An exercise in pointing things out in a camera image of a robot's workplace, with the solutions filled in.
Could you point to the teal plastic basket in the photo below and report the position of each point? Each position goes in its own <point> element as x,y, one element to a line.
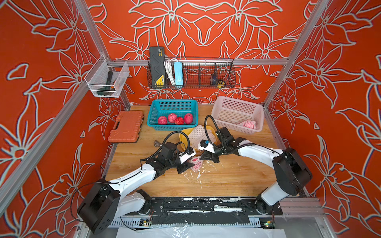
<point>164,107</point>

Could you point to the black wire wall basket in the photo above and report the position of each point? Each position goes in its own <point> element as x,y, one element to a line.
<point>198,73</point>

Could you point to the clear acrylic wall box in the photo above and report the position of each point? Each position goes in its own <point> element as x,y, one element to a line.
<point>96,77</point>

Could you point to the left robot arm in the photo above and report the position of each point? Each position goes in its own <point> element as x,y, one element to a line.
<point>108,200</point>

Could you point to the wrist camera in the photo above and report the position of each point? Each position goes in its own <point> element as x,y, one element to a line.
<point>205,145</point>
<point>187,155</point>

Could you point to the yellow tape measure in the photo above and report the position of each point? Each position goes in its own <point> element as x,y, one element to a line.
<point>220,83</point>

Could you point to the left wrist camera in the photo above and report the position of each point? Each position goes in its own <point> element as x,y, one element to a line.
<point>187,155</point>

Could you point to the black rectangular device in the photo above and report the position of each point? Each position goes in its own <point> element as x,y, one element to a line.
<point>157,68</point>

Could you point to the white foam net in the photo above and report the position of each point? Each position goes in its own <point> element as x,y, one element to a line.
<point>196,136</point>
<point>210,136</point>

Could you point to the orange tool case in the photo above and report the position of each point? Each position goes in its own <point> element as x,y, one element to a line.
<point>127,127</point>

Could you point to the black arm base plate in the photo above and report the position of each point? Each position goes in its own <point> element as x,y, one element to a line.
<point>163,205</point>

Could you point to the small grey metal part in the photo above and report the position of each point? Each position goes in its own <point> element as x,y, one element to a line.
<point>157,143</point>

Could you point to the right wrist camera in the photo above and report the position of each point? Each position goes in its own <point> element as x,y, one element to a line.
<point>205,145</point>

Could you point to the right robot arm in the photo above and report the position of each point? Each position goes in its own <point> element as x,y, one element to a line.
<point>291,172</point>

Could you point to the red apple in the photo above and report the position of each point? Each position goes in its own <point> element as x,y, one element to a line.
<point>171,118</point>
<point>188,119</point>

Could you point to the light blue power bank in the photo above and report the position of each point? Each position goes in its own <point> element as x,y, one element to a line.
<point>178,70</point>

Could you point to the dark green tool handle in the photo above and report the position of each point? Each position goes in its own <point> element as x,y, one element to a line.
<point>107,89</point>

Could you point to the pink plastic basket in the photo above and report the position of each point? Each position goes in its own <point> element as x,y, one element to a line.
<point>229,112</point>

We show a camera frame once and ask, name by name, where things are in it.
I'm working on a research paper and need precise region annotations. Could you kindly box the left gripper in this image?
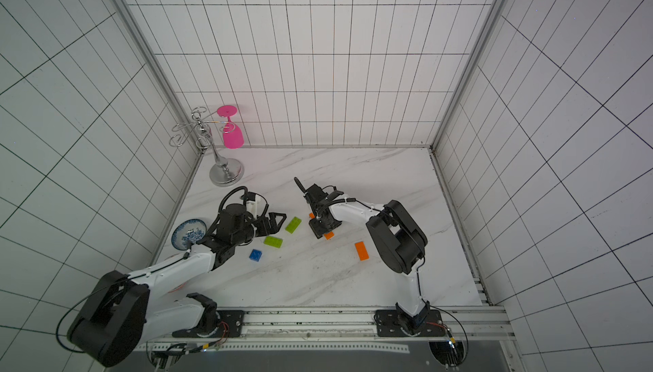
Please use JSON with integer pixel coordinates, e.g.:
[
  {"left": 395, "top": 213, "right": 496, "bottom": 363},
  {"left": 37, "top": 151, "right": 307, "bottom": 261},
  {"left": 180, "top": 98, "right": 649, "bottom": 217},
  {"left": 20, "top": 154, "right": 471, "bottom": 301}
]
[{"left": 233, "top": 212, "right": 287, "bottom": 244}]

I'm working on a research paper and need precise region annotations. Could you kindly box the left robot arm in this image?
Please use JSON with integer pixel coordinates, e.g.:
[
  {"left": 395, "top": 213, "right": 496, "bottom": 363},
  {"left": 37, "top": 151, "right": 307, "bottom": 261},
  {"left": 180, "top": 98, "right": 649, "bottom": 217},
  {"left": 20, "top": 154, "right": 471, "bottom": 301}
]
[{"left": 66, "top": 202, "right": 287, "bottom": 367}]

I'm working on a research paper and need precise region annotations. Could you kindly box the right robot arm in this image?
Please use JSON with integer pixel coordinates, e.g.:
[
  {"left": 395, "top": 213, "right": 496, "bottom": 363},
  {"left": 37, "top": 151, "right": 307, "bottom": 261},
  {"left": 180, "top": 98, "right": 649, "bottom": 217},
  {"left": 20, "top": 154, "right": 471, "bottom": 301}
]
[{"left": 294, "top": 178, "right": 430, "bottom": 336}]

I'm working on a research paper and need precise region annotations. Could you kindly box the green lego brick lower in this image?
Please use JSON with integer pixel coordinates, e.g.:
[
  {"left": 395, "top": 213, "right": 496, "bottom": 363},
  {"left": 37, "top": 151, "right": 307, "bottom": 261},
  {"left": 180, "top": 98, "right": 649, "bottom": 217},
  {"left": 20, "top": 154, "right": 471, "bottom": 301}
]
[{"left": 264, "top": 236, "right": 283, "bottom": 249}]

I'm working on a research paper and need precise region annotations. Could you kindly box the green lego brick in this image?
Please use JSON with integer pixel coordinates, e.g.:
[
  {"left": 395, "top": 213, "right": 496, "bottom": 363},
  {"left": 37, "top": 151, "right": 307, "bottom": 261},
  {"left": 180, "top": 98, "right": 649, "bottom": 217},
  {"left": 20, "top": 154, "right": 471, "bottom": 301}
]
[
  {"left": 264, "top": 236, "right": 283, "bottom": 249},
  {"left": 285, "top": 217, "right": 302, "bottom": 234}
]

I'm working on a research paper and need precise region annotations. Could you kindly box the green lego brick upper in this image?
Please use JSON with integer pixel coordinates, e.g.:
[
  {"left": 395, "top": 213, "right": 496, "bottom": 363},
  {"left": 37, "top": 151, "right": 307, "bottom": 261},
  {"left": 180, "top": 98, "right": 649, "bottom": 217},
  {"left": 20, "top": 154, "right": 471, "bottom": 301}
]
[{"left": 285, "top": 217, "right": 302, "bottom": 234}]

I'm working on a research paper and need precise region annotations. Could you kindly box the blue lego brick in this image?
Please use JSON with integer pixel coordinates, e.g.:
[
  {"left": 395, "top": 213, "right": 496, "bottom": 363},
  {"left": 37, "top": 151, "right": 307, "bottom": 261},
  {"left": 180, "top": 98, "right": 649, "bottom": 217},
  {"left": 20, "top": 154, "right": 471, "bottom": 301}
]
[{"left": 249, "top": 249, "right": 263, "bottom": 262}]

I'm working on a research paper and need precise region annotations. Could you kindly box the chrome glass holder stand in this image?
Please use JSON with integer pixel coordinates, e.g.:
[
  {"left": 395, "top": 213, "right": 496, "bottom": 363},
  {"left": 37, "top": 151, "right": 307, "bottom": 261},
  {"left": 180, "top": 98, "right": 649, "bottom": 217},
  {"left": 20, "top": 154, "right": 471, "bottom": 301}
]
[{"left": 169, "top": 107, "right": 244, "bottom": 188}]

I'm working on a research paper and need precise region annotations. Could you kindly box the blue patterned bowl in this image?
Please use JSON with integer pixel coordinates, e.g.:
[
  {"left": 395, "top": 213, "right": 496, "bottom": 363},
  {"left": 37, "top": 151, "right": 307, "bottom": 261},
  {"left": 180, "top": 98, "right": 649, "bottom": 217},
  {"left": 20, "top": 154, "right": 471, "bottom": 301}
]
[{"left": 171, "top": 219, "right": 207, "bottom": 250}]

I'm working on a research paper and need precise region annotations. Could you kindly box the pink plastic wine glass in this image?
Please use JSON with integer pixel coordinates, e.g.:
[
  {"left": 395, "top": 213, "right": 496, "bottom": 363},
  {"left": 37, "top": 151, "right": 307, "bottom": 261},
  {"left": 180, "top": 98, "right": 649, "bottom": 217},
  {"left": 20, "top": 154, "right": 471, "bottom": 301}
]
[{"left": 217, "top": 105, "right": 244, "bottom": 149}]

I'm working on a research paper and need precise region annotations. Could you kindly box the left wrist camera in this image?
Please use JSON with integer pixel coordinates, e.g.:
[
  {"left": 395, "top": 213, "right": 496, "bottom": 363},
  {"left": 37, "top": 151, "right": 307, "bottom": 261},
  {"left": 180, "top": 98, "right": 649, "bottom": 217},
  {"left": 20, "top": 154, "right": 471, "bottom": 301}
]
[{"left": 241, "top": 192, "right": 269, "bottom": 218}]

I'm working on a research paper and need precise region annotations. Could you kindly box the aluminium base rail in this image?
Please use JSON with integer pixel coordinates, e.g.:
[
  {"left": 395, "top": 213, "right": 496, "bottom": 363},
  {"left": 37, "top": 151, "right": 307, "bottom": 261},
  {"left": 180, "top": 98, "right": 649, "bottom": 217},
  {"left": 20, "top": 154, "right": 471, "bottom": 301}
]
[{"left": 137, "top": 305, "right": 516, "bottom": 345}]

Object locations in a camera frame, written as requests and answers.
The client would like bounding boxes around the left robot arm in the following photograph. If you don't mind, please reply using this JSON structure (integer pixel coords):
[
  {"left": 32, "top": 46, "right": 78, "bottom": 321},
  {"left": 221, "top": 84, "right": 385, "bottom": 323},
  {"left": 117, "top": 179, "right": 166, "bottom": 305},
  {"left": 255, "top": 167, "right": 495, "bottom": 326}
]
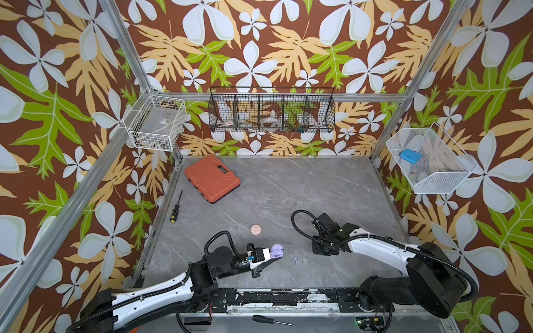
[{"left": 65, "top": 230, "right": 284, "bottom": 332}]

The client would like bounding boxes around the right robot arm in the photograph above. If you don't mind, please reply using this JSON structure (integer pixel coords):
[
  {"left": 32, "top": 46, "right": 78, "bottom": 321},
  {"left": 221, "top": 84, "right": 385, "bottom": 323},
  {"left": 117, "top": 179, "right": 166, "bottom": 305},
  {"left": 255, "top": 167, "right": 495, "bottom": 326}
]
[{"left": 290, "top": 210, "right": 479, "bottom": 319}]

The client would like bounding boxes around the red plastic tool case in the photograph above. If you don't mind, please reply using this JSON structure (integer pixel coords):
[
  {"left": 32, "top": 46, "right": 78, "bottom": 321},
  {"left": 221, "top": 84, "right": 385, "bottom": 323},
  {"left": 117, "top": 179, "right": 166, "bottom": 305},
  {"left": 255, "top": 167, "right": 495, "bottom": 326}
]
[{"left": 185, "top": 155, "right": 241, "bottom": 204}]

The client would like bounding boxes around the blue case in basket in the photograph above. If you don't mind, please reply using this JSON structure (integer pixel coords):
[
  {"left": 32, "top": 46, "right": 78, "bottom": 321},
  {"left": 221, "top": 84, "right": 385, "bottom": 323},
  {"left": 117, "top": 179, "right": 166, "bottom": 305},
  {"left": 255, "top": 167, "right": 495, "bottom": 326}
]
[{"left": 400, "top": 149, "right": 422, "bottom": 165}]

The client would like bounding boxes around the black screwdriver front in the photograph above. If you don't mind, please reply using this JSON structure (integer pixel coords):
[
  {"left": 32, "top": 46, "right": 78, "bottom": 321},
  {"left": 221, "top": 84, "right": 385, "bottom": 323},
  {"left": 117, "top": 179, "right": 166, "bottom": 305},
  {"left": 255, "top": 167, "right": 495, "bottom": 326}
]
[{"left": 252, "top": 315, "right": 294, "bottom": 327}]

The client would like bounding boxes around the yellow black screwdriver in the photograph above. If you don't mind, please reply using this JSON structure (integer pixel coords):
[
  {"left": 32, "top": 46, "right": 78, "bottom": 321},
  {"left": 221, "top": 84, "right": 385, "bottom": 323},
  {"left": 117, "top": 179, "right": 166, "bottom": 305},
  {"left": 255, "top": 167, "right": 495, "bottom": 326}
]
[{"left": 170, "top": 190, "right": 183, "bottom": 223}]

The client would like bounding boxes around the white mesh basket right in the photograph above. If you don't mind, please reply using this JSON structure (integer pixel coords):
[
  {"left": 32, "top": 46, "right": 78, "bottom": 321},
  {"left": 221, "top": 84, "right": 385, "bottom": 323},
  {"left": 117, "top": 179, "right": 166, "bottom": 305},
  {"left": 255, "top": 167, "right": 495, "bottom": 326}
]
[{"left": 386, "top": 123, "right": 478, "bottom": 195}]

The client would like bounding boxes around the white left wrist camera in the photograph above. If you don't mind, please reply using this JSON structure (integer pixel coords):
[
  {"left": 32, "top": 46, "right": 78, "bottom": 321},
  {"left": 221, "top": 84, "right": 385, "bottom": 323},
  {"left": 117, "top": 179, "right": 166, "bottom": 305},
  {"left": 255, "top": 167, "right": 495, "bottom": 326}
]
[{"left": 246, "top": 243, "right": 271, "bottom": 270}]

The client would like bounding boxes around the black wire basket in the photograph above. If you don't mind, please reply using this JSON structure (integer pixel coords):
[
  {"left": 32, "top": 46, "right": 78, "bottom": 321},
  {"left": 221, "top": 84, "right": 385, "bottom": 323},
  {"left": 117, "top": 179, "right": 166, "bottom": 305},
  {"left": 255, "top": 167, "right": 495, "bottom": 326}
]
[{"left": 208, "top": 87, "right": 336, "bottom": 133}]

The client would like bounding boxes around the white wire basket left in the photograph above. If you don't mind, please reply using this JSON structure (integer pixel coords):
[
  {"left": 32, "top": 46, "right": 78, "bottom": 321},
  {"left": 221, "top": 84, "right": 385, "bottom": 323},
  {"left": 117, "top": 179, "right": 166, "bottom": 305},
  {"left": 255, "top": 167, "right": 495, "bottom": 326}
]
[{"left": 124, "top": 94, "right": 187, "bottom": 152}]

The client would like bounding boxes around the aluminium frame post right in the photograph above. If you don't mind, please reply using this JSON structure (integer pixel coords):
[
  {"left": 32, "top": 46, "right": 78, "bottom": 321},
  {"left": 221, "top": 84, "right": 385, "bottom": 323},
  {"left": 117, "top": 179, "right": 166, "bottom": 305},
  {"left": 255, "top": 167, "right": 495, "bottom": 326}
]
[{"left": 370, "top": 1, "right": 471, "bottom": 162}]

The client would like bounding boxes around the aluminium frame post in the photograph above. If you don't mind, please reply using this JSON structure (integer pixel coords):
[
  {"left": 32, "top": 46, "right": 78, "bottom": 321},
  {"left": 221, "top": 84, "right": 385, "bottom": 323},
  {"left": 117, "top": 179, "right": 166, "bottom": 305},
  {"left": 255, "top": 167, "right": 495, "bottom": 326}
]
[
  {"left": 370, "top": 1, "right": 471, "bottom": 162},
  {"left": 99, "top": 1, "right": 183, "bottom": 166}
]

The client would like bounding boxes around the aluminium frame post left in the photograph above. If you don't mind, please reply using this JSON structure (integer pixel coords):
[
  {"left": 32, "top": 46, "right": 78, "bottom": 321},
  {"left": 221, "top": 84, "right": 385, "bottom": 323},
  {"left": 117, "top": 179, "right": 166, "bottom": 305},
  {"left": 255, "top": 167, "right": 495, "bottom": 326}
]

+-------+

#### Problem description
Take the lines above from the top of the records through the one with "<point>164,107</point>" and repeat them exactly, without any pictures.

#### Finished task
An exercise in pointing things out in a camera image of a robot's workplace, with the solutions filled in.
Could you point to the teal plastic basket in the photo below and report the position of each point? Each position goes in its own <point> element as x,y, one element to a line.
<point>164,107</point>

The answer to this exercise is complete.